[MATERIAL PROVIDED Boundary: Start]

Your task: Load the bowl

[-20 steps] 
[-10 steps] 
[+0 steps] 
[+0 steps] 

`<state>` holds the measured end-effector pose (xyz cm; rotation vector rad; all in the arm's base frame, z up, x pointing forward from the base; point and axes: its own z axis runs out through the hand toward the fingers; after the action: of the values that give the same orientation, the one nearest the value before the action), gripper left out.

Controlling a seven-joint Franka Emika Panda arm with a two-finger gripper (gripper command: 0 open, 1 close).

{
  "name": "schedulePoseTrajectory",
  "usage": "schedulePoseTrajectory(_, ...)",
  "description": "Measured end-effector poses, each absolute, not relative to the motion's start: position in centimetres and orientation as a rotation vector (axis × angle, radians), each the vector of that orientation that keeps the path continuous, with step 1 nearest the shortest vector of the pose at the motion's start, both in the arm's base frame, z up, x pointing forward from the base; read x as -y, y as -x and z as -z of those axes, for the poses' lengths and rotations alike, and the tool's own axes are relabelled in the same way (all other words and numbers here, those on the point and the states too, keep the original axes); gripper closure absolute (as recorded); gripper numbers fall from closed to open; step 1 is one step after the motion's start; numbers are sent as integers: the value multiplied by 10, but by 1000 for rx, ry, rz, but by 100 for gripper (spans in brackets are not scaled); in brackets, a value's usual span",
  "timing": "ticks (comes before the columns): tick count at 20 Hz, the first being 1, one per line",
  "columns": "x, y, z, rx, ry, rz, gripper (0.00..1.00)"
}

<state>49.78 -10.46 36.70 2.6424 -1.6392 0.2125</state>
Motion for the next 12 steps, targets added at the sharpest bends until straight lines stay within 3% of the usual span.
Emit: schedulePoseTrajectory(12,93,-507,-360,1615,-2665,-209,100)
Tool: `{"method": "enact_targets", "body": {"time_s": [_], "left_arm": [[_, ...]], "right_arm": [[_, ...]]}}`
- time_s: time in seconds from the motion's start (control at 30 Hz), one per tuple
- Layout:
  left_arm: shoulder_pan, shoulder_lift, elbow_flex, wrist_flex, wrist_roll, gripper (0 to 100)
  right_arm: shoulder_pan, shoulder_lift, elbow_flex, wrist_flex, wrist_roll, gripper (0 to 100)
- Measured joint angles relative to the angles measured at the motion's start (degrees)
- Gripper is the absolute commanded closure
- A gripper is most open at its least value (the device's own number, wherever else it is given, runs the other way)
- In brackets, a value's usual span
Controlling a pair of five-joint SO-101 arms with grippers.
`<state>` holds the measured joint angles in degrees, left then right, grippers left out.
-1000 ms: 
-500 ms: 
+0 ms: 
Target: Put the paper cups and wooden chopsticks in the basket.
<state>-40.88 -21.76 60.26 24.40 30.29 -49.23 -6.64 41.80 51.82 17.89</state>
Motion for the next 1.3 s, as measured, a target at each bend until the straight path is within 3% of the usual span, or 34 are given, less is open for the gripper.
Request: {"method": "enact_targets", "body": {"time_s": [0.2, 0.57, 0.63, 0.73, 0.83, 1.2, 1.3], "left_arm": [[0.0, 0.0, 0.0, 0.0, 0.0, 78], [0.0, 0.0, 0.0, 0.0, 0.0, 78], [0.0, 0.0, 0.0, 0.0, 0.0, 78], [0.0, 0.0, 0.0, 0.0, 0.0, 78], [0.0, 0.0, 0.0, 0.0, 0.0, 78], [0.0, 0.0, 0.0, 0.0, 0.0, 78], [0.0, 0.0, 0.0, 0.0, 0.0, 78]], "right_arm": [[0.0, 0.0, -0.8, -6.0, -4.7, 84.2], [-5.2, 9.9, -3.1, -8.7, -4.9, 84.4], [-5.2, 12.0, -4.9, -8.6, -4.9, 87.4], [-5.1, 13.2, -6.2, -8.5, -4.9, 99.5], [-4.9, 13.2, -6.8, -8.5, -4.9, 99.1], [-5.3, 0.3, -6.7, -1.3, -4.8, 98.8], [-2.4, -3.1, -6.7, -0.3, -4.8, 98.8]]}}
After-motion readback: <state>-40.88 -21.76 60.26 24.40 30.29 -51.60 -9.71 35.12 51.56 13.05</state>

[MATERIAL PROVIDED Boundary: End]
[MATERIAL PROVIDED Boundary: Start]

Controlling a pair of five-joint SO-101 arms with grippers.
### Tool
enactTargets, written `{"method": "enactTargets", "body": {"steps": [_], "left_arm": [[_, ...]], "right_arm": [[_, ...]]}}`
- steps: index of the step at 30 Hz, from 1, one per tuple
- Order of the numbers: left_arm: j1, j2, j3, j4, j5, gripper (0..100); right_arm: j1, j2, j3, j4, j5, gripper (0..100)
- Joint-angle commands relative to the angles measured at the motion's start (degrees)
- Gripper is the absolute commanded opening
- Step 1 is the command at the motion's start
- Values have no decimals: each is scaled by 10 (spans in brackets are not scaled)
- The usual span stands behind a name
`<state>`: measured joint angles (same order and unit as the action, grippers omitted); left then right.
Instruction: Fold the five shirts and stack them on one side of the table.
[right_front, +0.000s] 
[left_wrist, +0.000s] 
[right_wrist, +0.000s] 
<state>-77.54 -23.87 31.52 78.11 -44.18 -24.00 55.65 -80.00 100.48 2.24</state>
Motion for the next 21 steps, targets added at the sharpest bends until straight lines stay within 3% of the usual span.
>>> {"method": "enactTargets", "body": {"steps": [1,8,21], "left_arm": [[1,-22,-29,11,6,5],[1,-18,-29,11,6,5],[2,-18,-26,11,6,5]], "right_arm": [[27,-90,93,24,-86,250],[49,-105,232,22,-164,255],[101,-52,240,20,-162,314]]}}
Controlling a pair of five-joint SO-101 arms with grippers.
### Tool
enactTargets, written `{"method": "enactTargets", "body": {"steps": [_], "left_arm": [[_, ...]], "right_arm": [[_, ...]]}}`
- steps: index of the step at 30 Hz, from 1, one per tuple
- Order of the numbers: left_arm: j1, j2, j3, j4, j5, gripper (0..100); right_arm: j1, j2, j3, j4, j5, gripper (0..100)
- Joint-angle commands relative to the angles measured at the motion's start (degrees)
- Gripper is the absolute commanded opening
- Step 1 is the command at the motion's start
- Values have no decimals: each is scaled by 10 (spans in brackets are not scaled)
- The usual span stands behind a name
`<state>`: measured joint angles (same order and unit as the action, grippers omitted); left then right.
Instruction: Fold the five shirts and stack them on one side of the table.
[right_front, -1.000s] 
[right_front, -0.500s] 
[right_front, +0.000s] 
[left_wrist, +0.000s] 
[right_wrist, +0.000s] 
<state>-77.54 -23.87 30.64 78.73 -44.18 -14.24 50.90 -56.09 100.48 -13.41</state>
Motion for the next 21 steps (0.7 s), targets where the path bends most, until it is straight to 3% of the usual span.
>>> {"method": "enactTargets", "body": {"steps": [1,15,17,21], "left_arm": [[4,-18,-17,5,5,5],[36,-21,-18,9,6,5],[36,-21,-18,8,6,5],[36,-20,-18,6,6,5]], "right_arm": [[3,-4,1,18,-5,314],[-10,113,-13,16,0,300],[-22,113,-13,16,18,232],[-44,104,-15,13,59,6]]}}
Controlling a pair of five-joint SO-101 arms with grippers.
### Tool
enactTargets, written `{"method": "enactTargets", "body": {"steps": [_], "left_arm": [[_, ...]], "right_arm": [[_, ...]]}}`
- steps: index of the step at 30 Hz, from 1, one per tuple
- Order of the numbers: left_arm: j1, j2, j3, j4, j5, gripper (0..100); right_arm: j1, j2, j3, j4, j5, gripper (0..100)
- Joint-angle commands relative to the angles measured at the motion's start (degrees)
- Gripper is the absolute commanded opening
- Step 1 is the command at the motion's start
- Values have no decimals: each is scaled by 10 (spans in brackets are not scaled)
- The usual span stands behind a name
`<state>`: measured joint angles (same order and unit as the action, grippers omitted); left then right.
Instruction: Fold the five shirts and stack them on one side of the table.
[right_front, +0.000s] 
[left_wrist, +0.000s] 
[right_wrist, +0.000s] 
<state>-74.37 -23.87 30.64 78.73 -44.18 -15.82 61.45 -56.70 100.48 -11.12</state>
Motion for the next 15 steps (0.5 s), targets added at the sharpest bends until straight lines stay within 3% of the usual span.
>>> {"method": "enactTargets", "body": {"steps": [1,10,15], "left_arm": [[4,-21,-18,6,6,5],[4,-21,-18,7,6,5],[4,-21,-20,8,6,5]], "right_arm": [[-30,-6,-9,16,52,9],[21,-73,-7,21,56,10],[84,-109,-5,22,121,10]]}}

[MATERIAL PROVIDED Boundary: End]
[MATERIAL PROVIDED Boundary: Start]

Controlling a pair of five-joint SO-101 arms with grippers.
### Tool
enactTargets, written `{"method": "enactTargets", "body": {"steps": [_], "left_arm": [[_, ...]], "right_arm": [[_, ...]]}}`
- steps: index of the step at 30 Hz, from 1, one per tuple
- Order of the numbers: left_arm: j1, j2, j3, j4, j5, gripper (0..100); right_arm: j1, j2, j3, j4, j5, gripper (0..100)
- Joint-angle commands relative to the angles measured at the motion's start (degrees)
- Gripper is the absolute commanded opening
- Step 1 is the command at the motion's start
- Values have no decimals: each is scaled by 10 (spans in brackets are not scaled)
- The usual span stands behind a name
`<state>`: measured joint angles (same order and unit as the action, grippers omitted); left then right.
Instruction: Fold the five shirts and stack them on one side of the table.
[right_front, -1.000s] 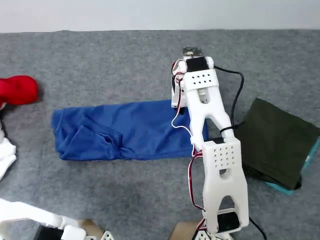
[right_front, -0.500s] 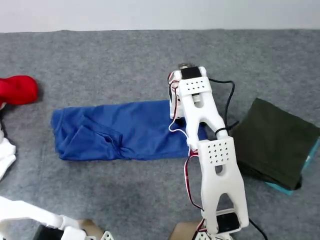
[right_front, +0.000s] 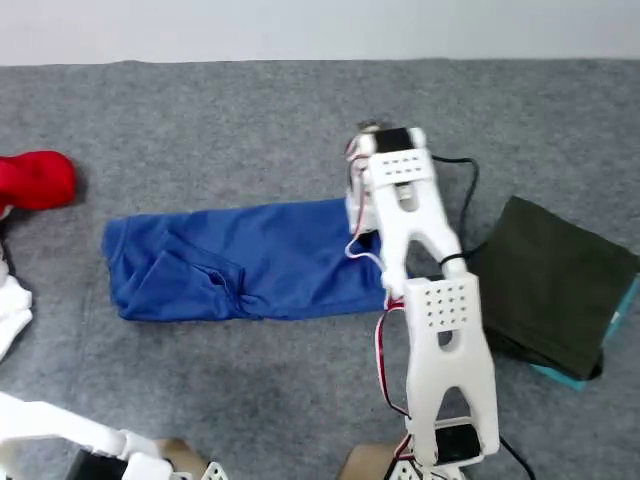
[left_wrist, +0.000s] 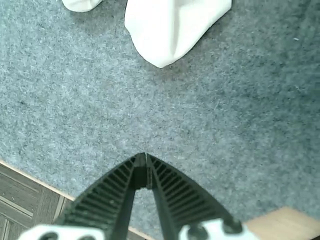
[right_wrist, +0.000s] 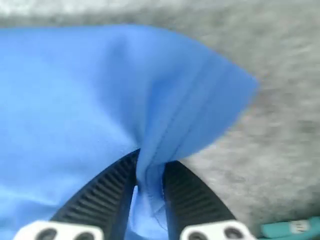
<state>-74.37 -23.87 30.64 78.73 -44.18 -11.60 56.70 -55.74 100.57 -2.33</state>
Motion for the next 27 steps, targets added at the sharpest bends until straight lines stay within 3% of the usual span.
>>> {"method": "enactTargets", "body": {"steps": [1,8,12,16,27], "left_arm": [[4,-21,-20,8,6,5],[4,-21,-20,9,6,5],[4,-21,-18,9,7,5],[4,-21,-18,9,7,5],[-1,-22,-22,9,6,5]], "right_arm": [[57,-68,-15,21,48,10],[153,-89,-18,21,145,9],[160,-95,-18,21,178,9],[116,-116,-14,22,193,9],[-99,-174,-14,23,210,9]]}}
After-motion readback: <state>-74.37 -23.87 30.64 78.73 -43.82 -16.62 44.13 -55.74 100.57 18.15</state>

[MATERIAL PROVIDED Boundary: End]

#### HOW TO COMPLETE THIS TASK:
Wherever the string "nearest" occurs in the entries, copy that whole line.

#### ANSWER FOR THE TASK:
`<state>` holds the measured end-effector pose (xyz cm; rotation vector rad; all in the arm's base frame, z up, x pointing forward from the base; point and axes: its own z axis runs out through the hand toward the fingers; after the action: of the values that give the same orientation, the one nearest the value before the action), gripper left out.
  "description": "Measured end-effector poses, each absolute, not relative to the motion's start: position in centimetres and orientation as a rotation vector (axis × angle, radians), each the vector of that orientation that keeps the path continuous, with step 1 nearest the shortest vector of the pose at the motion's start, both in the arm's base frame, z up, x pointing forward from the base; read x as -y, y as -x and z as -z of those axes, for the poses' lengths and rotations alike, and the tool's own axes are relabelled in the same way (all other words and numbers here, those on the point and the states too, keep the original axes); gripper closure absolute (as recorded); gripper numbers fall from closed to open; step 1 is one step after the motion's start; numbers are sent as integers: the value multiplied by 10, but by 1000 for rx, ry, rz, but by 100 for gripper (spans in brackets are not scaled); in brackets, a value's usual span",

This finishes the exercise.